Erbrecht: Bei unklarem Datum kann das Testament ungültig sein

| Ein Testament ist ungültig, wenn sich die Jahresangabe des Datums nicht sicher feststellen lässt. |

So entschied das Oberlandesgericht (OLG) Schleswig-Holstein in einer Erbsache. Die Richter verwiesen auf das Bürgerliche Gesetzbuch. Nach den dortigen Regeln zum Erbrecht soll der Erblasser angeben, zu welcher Zeit (Tag, Monat und Jahr) und an welchem Ort er das Testament niedergeschrieben hat. Das Gesetz regelt auch den Fall, dass das Testament keine Angabe über die Zeit enthält, wann es errichtet wurde.

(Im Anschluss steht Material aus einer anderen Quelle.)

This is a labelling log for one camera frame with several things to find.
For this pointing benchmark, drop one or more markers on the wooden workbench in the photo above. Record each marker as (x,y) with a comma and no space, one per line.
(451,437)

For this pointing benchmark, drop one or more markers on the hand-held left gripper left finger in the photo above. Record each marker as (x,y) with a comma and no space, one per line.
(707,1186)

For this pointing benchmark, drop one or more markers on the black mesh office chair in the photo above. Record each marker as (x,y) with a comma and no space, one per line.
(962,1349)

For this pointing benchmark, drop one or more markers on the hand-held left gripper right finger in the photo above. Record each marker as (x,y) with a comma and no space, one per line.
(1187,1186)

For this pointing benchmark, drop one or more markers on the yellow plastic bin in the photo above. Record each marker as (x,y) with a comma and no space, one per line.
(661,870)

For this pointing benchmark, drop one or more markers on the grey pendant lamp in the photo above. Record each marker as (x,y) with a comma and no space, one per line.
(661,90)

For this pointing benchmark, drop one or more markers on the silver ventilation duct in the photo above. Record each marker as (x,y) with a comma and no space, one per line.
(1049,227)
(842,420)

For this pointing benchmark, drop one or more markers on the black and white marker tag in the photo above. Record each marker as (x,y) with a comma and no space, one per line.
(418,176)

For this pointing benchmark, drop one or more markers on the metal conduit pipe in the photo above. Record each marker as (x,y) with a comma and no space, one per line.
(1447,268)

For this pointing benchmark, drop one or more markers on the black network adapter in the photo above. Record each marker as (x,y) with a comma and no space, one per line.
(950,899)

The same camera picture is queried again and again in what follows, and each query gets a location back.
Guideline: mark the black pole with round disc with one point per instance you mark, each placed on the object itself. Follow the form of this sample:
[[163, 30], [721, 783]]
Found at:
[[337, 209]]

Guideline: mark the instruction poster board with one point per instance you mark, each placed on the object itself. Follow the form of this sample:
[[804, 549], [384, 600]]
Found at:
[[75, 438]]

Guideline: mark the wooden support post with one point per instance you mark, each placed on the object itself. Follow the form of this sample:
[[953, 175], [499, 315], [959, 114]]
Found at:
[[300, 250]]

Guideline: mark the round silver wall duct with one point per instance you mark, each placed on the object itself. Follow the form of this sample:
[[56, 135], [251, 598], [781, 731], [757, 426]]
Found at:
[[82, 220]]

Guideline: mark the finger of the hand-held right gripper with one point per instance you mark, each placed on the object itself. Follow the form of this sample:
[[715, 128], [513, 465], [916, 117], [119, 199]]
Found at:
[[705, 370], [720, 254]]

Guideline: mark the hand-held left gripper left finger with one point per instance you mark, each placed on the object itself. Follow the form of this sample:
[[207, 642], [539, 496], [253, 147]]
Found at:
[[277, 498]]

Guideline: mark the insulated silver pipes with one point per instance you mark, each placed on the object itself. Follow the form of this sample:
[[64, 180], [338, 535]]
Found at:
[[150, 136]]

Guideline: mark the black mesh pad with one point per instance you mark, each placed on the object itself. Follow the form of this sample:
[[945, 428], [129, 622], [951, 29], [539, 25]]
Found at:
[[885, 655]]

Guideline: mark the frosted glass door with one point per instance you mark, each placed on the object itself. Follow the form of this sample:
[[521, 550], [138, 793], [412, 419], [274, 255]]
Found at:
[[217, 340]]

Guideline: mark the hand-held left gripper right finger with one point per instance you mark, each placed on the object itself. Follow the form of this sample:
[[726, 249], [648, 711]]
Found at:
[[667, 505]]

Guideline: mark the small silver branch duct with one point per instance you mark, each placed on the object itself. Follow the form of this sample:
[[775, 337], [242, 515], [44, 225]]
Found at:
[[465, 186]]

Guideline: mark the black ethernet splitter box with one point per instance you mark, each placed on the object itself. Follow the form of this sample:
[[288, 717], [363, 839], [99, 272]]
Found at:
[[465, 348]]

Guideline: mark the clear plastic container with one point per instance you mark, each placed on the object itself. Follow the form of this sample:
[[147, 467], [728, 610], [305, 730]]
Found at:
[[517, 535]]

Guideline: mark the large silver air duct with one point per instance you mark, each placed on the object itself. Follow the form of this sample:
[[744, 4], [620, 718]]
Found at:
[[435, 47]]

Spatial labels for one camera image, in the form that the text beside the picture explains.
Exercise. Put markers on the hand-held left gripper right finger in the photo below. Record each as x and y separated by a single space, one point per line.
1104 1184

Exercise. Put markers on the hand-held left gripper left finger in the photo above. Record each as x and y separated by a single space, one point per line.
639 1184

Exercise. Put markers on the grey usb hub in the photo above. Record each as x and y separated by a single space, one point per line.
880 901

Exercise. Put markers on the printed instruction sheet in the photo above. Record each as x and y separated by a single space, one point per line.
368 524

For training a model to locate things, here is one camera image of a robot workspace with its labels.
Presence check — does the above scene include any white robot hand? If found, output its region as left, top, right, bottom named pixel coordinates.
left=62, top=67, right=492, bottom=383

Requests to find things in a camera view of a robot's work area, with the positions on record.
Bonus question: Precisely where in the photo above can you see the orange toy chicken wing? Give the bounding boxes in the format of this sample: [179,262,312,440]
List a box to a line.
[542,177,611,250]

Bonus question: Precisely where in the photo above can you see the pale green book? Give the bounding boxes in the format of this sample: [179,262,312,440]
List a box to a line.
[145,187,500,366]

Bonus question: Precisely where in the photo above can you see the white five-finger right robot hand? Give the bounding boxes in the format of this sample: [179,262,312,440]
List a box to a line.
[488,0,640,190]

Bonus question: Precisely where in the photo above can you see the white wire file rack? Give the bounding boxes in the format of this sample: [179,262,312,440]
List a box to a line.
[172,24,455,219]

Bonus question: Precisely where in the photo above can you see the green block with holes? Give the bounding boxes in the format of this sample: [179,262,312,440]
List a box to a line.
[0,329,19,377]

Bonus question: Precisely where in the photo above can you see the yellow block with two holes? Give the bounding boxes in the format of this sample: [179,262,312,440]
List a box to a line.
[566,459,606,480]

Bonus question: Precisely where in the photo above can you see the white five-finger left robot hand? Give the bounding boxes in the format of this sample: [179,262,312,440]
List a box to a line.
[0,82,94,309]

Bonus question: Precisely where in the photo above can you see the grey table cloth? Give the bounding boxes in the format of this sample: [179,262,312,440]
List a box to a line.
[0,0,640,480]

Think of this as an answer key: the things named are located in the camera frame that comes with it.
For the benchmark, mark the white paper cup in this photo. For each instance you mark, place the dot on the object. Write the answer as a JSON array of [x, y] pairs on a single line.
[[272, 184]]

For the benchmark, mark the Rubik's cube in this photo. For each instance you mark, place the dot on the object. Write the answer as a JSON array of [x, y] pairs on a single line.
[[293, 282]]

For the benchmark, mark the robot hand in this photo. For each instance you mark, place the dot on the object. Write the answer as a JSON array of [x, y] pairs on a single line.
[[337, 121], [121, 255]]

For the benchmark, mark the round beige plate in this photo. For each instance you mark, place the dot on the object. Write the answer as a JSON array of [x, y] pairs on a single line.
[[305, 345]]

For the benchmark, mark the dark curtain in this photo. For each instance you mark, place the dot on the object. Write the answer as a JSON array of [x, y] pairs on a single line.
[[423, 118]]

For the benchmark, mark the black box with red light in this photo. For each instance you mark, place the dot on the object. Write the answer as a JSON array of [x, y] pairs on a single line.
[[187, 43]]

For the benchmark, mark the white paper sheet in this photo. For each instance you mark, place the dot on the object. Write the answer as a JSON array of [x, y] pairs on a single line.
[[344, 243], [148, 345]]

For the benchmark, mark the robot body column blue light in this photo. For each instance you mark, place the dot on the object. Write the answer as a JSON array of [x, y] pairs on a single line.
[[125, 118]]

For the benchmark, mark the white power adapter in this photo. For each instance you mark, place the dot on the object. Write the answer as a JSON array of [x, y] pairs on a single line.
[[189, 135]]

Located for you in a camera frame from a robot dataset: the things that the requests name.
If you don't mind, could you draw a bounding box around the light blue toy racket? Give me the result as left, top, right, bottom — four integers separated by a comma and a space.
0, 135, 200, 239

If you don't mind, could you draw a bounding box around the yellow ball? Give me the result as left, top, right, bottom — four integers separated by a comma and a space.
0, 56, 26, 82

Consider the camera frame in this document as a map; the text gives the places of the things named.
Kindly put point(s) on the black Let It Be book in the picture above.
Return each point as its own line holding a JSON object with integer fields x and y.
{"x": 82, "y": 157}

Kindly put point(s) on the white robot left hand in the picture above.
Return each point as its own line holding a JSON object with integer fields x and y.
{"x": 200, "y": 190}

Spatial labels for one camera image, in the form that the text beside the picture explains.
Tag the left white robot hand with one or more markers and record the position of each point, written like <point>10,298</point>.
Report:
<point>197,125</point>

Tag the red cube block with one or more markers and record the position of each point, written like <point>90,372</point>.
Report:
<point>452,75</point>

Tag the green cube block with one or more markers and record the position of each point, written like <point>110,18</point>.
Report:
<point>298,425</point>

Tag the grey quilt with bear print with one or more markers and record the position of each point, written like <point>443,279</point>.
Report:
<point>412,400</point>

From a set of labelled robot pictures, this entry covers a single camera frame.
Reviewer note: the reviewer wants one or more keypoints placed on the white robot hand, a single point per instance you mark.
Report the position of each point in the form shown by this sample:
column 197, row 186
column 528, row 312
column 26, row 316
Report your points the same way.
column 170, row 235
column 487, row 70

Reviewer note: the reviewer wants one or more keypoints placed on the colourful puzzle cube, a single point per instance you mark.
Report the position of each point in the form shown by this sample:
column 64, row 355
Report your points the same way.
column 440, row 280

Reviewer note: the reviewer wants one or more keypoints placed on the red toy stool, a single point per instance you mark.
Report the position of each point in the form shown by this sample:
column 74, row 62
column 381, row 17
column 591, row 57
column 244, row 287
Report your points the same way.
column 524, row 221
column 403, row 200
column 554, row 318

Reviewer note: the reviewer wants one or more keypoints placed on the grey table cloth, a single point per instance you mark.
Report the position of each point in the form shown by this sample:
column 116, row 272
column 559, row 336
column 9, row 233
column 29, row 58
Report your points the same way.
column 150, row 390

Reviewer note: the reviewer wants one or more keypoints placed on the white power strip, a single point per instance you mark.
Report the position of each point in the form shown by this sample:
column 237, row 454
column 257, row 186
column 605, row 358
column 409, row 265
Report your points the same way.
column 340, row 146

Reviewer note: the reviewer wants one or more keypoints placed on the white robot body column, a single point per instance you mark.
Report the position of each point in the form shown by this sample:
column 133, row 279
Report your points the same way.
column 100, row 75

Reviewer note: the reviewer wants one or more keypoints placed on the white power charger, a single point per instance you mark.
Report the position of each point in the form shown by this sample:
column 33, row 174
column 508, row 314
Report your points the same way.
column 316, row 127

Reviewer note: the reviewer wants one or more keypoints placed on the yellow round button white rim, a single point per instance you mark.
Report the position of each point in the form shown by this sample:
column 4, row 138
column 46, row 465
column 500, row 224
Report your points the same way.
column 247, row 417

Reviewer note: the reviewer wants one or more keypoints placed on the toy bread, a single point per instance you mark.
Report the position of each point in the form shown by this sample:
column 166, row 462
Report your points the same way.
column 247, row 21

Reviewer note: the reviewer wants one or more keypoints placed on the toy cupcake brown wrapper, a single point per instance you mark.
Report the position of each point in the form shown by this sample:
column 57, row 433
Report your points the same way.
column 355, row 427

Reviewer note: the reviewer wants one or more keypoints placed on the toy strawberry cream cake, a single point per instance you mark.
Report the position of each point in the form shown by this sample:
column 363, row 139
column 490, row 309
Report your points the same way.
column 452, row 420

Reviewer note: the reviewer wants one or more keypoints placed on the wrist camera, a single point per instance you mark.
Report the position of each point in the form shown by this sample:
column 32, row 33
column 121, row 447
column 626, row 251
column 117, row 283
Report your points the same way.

Ergeben sich hieraus Zweifel über die Gültigkeit des Testaments, so ist es nur gültig, wenn sich nicht anderweitig feststellen lässt, wann es errichtet wurde. Hintergrund ist, dass in diesem Fall möglicherweise später noch ein neues wirksames Testament errichtet wurde. Bleibt es also möglich, dass später noch ein weiteres Testament mit vollständigen Datumsangaben errichtet wurde, ist das undatierte Testament daher unwirksam.

Quelle | OLG Schleswig, Beschluss vom 16.7.2015, 3 Wx 53/15, Abruf-Nr. 145973 unter www.iww.de.